Studio album by Like Moths to Flames
- Released: October 23, 2015
- Studio: Graphic Nature Audio, Belleville, New Jersey, U.S.
- Genre: Metalcore; post-hardcore;
- Length: 32:04
- Label: Rise
- Producer: Will Putney; Tom Smith Jr.;

Like Moths to Flames chronology
| An Eye for an Eye (2013) | The Dying Things We Live For (2015) | Dark Divine (2017) |

Singles from The Dying Things We Live For
- "Thrown to the Wind" Released: September 9, 2015; "Fighting Fire with Fire" Released: October 8, 2015; "Wither" Released: December 10, 2015;

= The Dying Things We Live For =

The Dying Things We Live For is the third studio album by American metalcore band Like Moths to Flames. It was released worldwide on October 23, 2015, through Rise Records and was produced by Will Putney and Tom Smith Jr. It is the band's second album to feature drummer Greg Diamond, their first not to feature an official rhythm guitarist, due to the departure of Zach Huston prior to the recording of the album, and their last to feature guitarist Eli Ford. Towards the end of 2015, and following the album's completion, he was replaced by guitarist Jeremy Smith, formerly of the band City Lights.
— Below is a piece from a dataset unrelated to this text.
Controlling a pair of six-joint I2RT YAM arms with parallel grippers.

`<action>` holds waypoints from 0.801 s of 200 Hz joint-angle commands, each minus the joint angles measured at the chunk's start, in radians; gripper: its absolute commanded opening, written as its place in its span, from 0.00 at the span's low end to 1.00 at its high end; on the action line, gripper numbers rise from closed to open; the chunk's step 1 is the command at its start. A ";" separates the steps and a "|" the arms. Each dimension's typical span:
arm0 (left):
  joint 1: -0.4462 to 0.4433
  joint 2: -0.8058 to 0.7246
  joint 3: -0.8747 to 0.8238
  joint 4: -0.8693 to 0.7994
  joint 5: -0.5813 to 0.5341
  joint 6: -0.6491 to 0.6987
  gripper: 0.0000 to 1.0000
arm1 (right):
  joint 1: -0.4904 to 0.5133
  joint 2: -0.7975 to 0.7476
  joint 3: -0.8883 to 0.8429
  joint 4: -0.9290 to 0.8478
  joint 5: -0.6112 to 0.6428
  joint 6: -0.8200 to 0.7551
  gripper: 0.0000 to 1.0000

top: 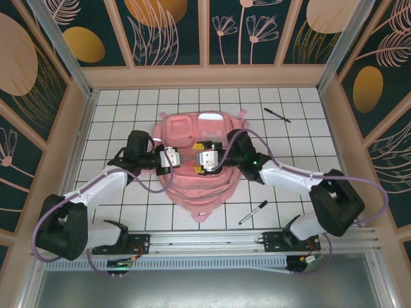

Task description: Pack books, pencil case, and school supplies into a backpack

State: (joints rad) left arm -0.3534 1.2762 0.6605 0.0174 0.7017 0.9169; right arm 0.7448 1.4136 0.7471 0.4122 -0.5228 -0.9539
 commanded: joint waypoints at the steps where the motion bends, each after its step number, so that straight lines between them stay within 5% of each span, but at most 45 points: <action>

==Background and recording==
Lead vocalist Chris Roetter, on the songwriting process for the album, said that the band's approach to songwriting has "definitely changed but I think the root of why people like the band is definitely still there. I think one of the most important things about writing and aging as a band is showing growth and progression and a bit of variety in a sense. So we kind of took [our first two albums] and did like a trial and error. We took what songs worked and tried to implement those ideas into songs on the new album. I think for people who have liked the band in the past, it will give them an opportunity to see the band in a new light. The focal points on the new album are a little bit different than the past. I think most times the songwriting gives me freedom to do a lot more with the vocals. This time around, there was a lot more focal point on the guitar work and the musicianship behind the lyrics and the vocal patterns and everything. I think for us, it was important to do that because we'd never really had a chance to show what we're all capable of. For me, it was a challenge because the music it wasn't just a base foundation. It was there and there were intricate parts that I had to write around. I think overall, it shows growth."

On the first track from the album, "Thrown to the Wind", Chris Roetter has stated that the track "is a great introduction to the record. [it is] A quick aggressive track that showcases what we were trying to accomplish with the new album without giving away too much [about the album]."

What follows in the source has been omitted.